Rats are one of the oldest nuisances of urban life, and like many cities across the U.S., DC hasn’t been able to stamp out its thriving rodent population—our nation’s capital is still one of the rattiest cities in the country. While the District has taken steps to address the issue, some DC residents have turned to their own means of pest control.
Rat-hunting dogs, for example, now patrol Georgetown and Adams Morgan to catch and kill rats. But they are not the only four-footed mercenaries out there.
Blue Collar Cats is a Humane Rescue Alliance program founded in 2017 that sends out “community cats”—street cats unaccustomed to people—from their Cat Neighborhood Partnership Program (CatNiPP) to different DC neighborhoods to serve as a “rat patrol.” After an application is accepted—applicants are usually a group of several neighbors—the program delivers the cat to its new location, where it spends four weeks “deep decompressing” in an extra large dog crate with all the essentials.
“The caregivers or adopters visit the cat daily to refresh the food, water, and litter, but they don’t open the crate. That’s the acclimation period,” says Maureen Sosa, director of pet support and adoptions at the Humane Rescue Alliance. “After that, they open the crate door and the cat can come and go as they please. They continue to feed them to keep them coming back, and that’s kind of the time that they learn their area.”
Since its inception, Blue Collar Cats has placed over 400 of these working cats throughout DC, Maryland, and Virginia. “So that’s 400 cats that may have not had a successful life outcome at one of our sister shelters that doesn’t have options for placing these cats,” Sosa says.
But the question remains: Just how effective are these cats against the rat population? And how does using cats to control rats compare to employing rat-hunting dogs?
“[Cats] don’t even really have to always do anything, just their presence a lot of times will drive rodents away,” says Sosa. “I think they’re an effective kind of deterrent. Restaurants and homeowners have used it and had a lot of success.”

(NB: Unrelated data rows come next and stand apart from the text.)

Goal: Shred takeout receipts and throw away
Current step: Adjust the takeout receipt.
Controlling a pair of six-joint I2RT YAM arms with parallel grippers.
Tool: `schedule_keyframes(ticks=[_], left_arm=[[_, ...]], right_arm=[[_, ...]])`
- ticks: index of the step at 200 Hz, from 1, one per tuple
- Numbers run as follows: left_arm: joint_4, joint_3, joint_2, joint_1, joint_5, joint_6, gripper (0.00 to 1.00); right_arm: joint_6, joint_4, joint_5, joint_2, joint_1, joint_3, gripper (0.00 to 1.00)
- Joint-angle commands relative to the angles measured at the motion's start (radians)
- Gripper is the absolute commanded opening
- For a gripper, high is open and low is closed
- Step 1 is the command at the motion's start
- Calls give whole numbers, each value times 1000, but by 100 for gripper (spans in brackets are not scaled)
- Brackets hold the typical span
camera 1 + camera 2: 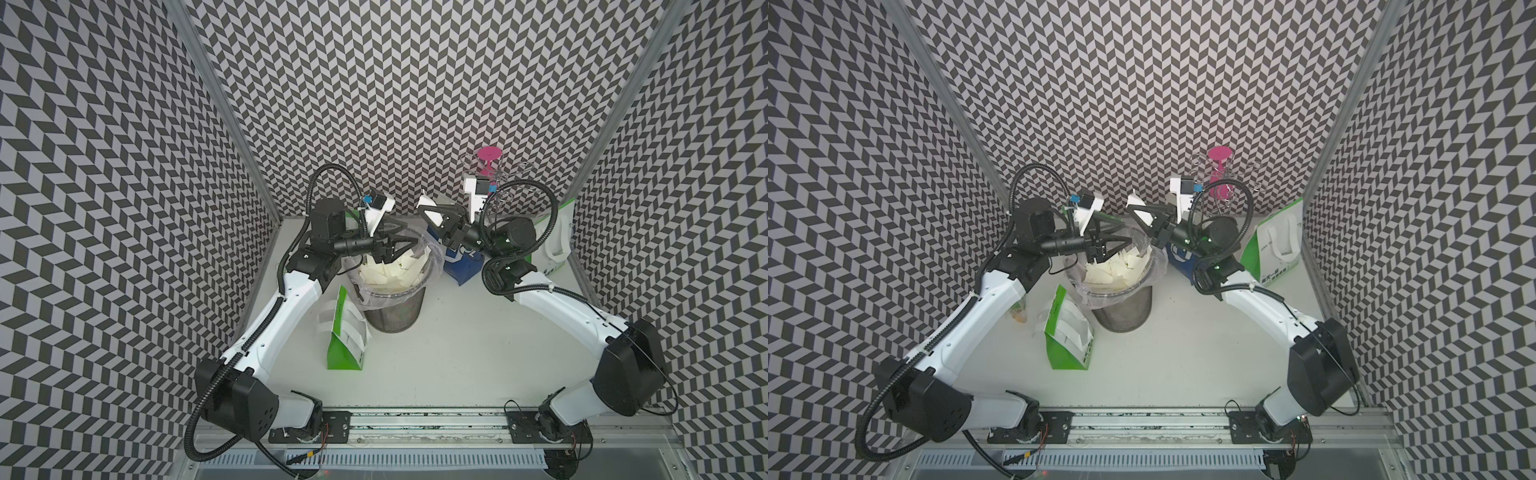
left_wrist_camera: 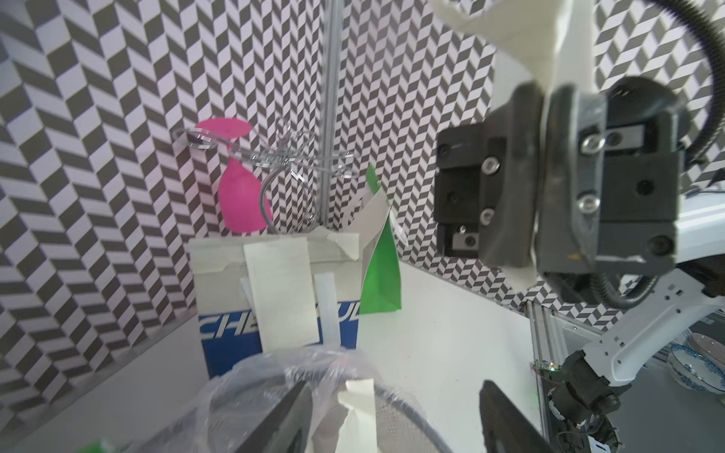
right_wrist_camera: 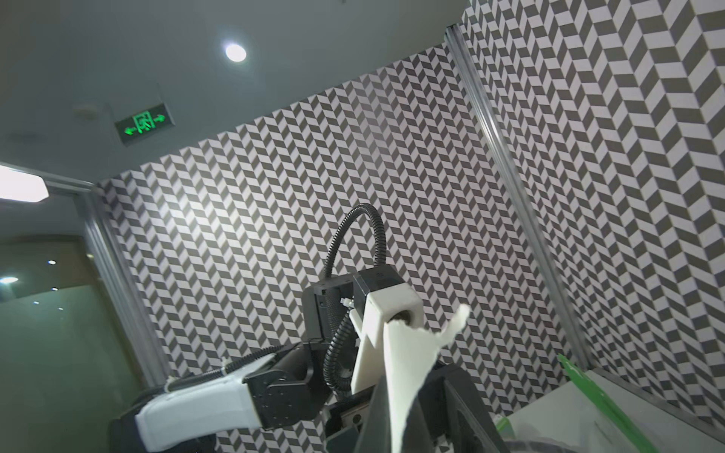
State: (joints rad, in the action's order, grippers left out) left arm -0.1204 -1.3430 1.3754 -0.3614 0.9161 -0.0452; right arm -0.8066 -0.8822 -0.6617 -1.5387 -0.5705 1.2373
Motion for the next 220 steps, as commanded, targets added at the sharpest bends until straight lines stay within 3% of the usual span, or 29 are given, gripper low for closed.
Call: schedule_keyframes(ticks=[1, 31, 52, 73, 97, 114, 185, 207, 220], left_arm=[[138, -24, 9, -29, 60, -48, 69], [65, -57, 8, -22, 56, 6, 67], [-71, -103, -3, 37, 48, 61, 66], [-74, -101, -33, 127, 111, 15, 65], [34, -73, -59, 138, 175, -86, 66], [86, -67, -51, 136, 205, -148, 65], [106, -101, 0, 76, 208, -202, 61], [137, -98, 1, 73, 208, -229, 53], [138, -98, 3, 72, 208, -232, 43]], right_arm=[[-120, -142, 4, -22, -18, -5, 0], [-19, -44, -21, -17, -23, 19, 0], [164, 112, -36, -3, -22, 42, 0], [347, 249, -70, 3, -22, 67, 0], [484, 325, -121, -1, -21, 86, 0], [517, 343, -161, -14, -22, 105, 0], [564, 398, -246, -47, -26, 141, 0], [583, 424, -246, -47, -28, 146, 0], [585, 425, -252, -48, -29, 147, 0]])
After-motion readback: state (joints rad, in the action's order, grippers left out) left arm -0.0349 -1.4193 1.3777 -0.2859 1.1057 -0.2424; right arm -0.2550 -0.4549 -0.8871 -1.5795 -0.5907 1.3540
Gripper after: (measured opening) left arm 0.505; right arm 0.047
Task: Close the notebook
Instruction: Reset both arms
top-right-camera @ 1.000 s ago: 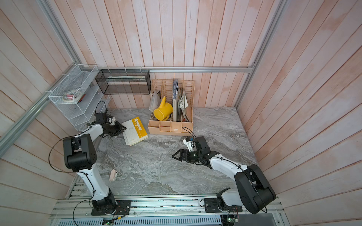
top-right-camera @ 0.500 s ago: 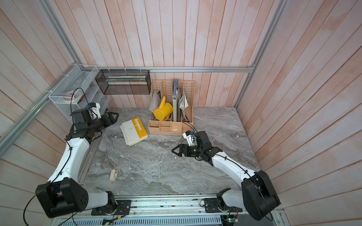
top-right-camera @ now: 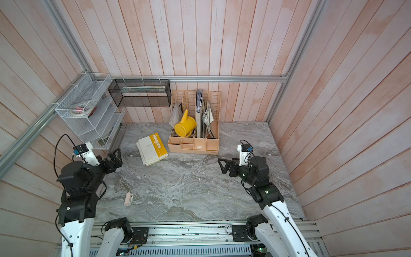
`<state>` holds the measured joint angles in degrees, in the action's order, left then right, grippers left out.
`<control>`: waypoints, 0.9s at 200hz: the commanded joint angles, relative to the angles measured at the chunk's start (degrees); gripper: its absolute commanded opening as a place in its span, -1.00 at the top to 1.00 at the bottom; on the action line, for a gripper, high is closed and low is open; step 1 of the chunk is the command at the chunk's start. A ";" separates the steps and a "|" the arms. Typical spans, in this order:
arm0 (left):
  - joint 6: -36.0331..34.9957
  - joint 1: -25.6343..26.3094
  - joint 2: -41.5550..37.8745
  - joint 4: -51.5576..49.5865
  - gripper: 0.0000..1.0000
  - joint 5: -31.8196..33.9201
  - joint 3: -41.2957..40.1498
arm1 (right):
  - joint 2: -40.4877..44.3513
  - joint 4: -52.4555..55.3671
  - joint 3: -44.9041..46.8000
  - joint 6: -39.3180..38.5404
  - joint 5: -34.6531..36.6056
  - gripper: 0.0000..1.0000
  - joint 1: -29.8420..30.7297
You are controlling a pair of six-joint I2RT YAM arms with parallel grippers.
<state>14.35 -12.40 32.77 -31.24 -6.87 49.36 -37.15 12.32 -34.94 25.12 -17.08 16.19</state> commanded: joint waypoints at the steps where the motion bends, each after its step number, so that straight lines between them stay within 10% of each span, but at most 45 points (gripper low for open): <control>1: -2.68 1.25 -2.71 -3.41 -1.00 6.64 -5.03 | 4.48 2.14 5.01 -2.67 12.24 -0.97 -0.28; 84: -0.15 1.51 1.47 12.15 -1.00 3.16 -14.21 | 20.01 -23.42 23.13 -13.49 24.02 -0.97 -0.28; 180: -0.19 5.47 12.63 64.22 -1.00 12.09 -41.30 | -4.95 -59.87 34.87 -23.20 41.07 -0.97 -2.00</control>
<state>15.64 -8.38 40.66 10.92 1.93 12.84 -36.71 -33.04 -1.65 5.56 18.76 15.40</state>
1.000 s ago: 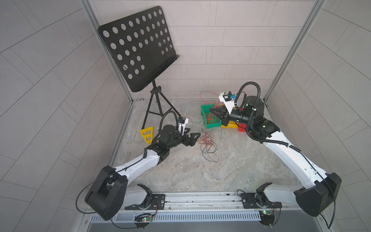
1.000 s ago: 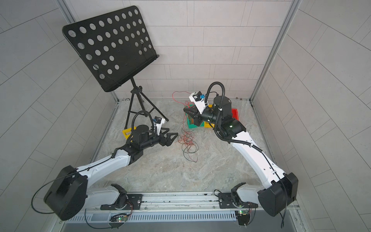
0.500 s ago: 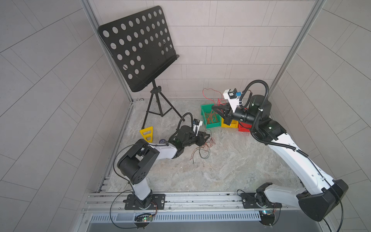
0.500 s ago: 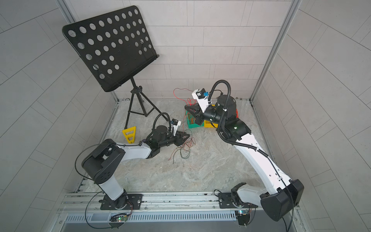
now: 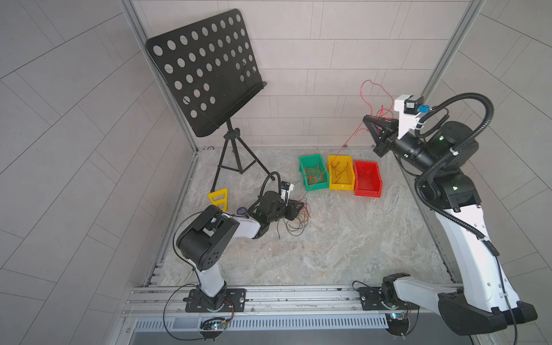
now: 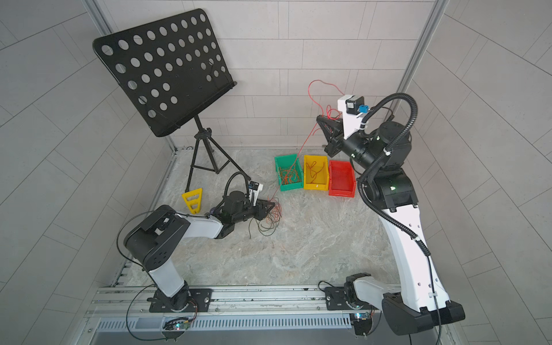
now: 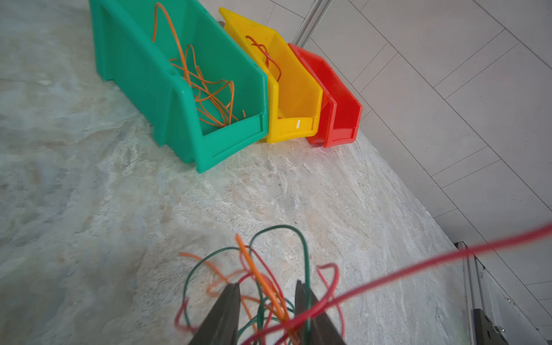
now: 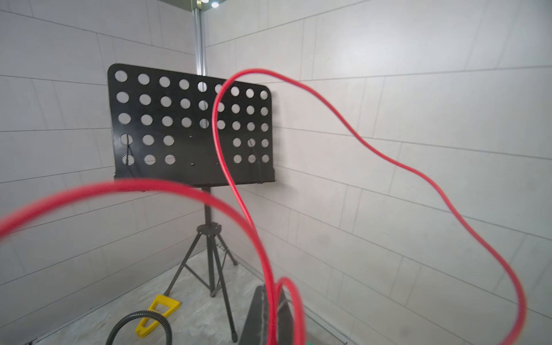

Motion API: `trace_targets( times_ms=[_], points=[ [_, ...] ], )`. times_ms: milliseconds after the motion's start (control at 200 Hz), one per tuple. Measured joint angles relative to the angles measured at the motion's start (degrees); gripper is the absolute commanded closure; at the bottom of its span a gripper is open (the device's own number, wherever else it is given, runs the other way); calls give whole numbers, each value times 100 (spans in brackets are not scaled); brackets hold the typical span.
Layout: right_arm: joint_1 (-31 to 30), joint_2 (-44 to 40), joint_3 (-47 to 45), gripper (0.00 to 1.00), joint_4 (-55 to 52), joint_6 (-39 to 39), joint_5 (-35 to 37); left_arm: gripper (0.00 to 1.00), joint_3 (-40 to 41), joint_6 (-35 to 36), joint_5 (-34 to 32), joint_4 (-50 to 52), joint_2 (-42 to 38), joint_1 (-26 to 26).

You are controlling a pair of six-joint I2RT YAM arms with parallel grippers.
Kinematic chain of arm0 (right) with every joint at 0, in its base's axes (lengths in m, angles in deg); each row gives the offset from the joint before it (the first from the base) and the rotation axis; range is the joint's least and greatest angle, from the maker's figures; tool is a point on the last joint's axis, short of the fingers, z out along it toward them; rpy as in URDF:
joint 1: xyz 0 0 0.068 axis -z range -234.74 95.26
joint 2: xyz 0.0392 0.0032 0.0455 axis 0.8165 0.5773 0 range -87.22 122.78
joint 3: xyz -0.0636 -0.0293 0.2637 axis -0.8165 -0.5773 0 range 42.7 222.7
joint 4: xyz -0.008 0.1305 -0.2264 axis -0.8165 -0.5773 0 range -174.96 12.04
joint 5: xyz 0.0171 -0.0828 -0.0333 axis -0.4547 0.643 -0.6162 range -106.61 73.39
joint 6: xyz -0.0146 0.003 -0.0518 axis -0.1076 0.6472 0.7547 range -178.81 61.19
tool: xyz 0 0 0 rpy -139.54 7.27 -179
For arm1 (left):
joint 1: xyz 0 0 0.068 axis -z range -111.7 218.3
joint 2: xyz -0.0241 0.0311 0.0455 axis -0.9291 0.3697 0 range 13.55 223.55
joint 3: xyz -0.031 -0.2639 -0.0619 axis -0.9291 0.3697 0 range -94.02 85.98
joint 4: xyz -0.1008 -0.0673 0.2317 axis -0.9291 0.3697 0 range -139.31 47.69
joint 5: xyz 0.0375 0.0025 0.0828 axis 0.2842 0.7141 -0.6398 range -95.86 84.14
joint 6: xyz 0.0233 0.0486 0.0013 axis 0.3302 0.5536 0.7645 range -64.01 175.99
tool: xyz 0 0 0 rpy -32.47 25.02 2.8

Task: Untangle and sort cables by color
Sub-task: Untie the cable.

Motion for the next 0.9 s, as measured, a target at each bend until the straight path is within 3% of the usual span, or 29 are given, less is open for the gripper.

Logan Circle resident Jessica Drake, 39, is a fan of the program, citing the benefit of “no longer having a rat jump out of my garage.” She says that after joining the program in December 2019, “we have seen no evidence that they have killed rodents, but we have also seen no evidence of rodents around since.”
The HRA is critical of using rat-hunting dogs, because the dogs kill by shaking the rodents aggressively to break their necks. According to an HRA statement emailed to Washingtonian, “killing rodents this way is extremely inhumane. It is also an ineffective means of management for an entrenched rodent population.”
The dog owners don’t see it that way.
“Cats are usually one and done,” says rat-hunting dog owner Bomani Mtume. “They’re not going to do more than one rat because that’s just how they do [it]. These dogs just keep going and going and going. They’ll put them down and just get ready to get another one. That’s what they were bred for, you know?”
But Bobby Corrigan, an unofficial “rat czar” in New York City with a PhD in urban rodentology, is skeptical of the use of either cats or dogs to control rats. Corrigan does acknowledge that cats in DC aren’t as likely as dogs to just kill rats. “If you ever took on a fully grown rat in DC—and I have—what you realize is that before they die, they are going to fight strongly. They’re very, very agile and very gymnastic.”
He does note that there are “really good papers by really good researchers” that link the presence of cats and cat urine with driving rodents away from certain spots. But even still, he says that there’s a slim chance of cats being truly effective rodent deterrents unless the environment, size of the rat population, and the humans around them are all in the cats’ favor. Translation: In DC, there are a lot more rats than cats.
Corrigan doesn’t think dogs are a viable long-term solution either: “Dogs will always kill some rats. So what? There’s probably 500 more that took off someplace in the sewers.”
The only scientifically proven way to keep rats away, Corrigan says, is by coming together as neighbors to ensure that everyone’s trash is disposed of securely: “It only takes trash from one property to feed an entire colony of rats.”